The U.N. Security Council has given Khartoum 30 days to disarm and prosecute the Arab militia, or Janjaweed, or face sanctions. The Darfur rebels, who launched an uprising against Khartoum in early 2003, and rights groups accuse Khartoum of sending the Janjaweed to attack non-Arab Darfur villages.

“There are still many militia around. That is leading to a great deal of insecurity. Also the rebel activities are adding to the insecurity,” Pronk said after meeting Sudanese Foreign Minister Mustafa Osman Ismail.

“But security in the camps has improved.”

Human rights groups and the rebels say the government has armed the Janjaweed, whose campaign the U.S. Congress has labelled as genocide against Darfur’s non-Arabs.

Ismail said he had agreed with Pronk to set out a plan of what Khartoum could achieve in 30 days and after that.

“We have told (the U.N.) our feelings on the difficulty of the time period given and the U.N.’s response to us was that within the 30 days it is not expected that the government achieves everything but that there be progress,” he said.
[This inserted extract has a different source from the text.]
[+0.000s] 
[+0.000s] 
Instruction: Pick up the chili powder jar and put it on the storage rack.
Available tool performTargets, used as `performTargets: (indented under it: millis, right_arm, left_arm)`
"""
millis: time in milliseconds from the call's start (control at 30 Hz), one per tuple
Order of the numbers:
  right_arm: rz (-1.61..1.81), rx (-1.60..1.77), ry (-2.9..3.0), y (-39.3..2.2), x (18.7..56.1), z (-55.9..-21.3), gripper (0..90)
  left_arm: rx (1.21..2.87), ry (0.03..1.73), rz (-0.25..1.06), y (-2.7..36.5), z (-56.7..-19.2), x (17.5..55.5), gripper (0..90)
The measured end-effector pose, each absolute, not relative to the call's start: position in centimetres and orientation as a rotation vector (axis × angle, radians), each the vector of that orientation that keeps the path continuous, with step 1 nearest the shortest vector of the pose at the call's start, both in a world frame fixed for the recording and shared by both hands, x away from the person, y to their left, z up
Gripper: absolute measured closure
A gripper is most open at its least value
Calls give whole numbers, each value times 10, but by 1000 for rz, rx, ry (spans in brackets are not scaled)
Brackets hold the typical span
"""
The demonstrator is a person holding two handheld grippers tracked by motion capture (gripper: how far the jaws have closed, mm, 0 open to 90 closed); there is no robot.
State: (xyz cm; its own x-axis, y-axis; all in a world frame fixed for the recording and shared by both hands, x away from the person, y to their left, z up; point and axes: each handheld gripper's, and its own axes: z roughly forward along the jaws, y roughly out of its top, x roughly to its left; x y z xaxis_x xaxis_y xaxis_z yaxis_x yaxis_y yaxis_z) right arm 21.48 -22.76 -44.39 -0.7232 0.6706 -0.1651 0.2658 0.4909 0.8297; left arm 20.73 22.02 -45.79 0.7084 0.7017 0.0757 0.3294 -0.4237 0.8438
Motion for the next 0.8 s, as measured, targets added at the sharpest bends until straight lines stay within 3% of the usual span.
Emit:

The Sudanese government will draw up measures to be put into a document and Ismail and Pronk will meet in two days to discuss the draft, he said.

Pronk said Khartoum had halted a policy of returning displaced people to their villages by force.

He also said government measures criticised for slowing down Darfur relief work, such as delays in issuing travel permits, were suspended. The U.N. says two million people are in need of food and medicine in the region.

“The humanitarian work is not made difficult by government measures,” Pronk said.